What is expected :: Within the material below, find each line bearing the word "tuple" and present it.

Data ::
########################################

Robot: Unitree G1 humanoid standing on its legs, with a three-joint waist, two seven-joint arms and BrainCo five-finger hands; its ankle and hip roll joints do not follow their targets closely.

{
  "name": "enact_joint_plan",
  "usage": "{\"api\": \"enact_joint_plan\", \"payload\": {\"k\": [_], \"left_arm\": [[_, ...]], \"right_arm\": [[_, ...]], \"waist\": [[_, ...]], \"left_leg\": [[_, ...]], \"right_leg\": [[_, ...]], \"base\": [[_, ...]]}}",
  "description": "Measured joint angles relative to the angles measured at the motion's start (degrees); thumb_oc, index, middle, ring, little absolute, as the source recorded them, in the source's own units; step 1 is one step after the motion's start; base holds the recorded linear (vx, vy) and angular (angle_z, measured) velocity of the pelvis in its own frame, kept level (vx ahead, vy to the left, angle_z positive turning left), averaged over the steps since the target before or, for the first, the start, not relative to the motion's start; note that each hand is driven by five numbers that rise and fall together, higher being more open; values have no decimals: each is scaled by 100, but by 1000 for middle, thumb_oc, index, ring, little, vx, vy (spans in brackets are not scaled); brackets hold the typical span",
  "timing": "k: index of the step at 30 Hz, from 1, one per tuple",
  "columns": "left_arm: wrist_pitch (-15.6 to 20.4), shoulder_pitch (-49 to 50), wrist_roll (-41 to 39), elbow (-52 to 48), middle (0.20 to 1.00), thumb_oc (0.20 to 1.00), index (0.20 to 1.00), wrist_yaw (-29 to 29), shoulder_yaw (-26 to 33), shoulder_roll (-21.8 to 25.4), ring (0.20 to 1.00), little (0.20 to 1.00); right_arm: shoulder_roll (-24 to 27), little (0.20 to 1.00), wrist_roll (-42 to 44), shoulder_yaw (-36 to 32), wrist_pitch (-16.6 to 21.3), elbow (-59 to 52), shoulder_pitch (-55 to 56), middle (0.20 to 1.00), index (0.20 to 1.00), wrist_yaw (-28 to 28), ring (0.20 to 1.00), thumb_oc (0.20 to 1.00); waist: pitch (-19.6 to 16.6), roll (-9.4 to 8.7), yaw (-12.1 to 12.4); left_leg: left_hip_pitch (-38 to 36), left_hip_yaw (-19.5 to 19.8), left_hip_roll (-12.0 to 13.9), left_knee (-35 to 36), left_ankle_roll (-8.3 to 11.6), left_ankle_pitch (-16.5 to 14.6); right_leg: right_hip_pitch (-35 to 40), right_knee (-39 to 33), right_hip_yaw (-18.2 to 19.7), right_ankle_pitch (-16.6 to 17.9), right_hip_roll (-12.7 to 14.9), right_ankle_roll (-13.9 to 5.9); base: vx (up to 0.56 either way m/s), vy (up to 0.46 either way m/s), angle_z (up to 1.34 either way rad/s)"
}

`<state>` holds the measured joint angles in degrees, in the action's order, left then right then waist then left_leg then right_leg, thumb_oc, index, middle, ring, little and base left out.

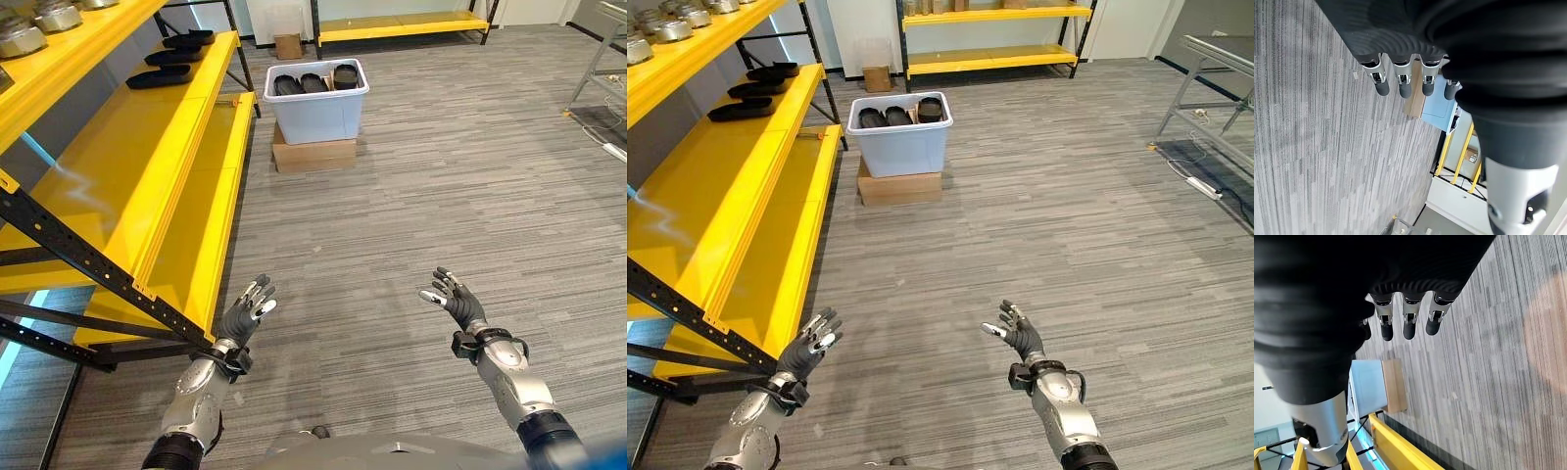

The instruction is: Move parts from the plastic box to the shelf.

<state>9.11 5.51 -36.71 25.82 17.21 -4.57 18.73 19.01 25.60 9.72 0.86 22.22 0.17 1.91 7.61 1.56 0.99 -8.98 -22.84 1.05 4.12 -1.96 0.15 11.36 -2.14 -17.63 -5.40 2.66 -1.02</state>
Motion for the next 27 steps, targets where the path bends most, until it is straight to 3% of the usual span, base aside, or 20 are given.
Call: {"api": "enact_joint_plan", "payload": {"k": [9,19,27], "left_arm": [[-33,-7,20,-232,1000,1000,1000,-630,5,-4,1000,1000],[-351,-11,9,-231,1000,1000,1000,-628,3,-4,1000,1000],[-386,-10,-94,-231,1000,1000,1000,-838,-1,-20,1000,1000]], "right_arm": [[-4,1000,10,5,-18,-49,0,1000,1000,-76,1000,1000],[-4,1000,7,2,-48,-106,0,1000,1000,-103,1000,1000],[-8,1000,20,0,-48,-107,0,1000,1000,-232,1000,1000]], "waist": [[18,-21,4],[67,-90,-5],[92,-128,-3]], "left_leg": [[-3,1,-14,23,0,0],[-4,0,-41,74,0,1],[-6,0,-41,77,0,1]], "right_leg": [[0,-2,2,20,4,-17],[21,-87,4,65,4,-8],[27,-93,4,70,3,-6]], "base": [[0,4,0],[0,0,0],[0,0,0]]}}
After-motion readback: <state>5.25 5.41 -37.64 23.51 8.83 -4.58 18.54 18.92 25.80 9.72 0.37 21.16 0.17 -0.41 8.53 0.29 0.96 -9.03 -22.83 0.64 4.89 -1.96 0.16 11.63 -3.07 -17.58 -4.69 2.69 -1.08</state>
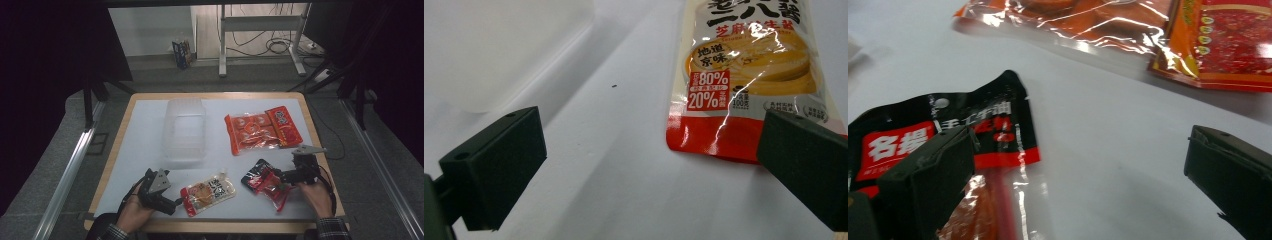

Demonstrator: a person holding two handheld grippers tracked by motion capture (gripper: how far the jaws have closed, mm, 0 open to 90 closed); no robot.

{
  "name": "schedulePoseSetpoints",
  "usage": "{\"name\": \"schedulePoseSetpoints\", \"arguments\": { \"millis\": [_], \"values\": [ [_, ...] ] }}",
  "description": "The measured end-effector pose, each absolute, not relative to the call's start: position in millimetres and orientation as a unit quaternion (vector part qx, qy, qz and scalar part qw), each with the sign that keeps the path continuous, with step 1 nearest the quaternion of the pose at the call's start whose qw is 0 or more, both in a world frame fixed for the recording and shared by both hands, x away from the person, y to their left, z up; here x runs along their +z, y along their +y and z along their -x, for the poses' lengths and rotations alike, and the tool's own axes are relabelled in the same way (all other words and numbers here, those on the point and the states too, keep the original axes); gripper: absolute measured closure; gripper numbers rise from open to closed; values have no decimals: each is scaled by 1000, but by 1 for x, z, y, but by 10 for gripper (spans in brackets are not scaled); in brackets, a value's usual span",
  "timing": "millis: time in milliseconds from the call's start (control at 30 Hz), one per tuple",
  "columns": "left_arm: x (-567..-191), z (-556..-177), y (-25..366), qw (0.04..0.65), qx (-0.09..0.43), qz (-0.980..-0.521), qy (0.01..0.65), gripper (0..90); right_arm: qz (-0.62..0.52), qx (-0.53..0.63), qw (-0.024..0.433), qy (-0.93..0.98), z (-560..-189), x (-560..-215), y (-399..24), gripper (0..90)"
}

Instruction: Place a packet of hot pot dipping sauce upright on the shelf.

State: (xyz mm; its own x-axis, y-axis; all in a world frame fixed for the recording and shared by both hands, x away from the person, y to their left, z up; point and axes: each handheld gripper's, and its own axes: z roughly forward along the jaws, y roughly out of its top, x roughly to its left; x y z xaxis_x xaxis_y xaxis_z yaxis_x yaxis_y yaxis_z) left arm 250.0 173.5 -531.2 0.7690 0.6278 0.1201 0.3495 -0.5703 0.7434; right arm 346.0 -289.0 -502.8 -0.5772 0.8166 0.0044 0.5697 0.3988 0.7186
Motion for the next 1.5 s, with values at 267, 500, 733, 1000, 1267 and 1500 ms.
{"name": "schedulePoseSetpoints", "arguments": {
  "millis": [267,500,733,1000,1267,1500],
  "values": [
    [-530,-249,173,372,192,-864,281,0,-452,349,175,802,-361,-506,-302,0],
    [-530,-250,173,369,191,-865,280,0,-463,346,173,797,-372,-509,-309,2],
    [-532,-251,172,364,187,-868,283,0,-467,337,166,800,-387,-515,-312,6],
    [-533,-252,172,358,186,-871,282,0,-477,334,160,797,-404,-519,-320,5],
    [-533,-251,171,358,187,-872,276,0,-483,332,149,797,-423,-520,-323,5],
    [-534,-250,168,352,196,-876,267,0,-480,344,134,796,-440,-515,-320,13]
  ]
}}
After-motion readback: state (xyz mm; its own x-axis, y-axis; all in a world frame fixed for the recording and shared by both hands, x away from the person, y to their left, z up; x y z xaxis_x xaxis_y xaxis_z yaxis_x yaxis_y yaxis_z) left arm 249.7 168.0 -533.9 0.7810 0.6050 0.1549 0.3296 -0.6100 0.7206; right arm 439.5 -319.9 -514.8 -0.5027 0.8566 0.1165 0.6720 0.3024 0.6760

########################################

Answer section ::
  "timing": "k: index of the step at 30 Hz, from 1, one per tuple",
  "timing": "millis: time in milliseconds from the call's start (control at 30 Hz), one per tuple",

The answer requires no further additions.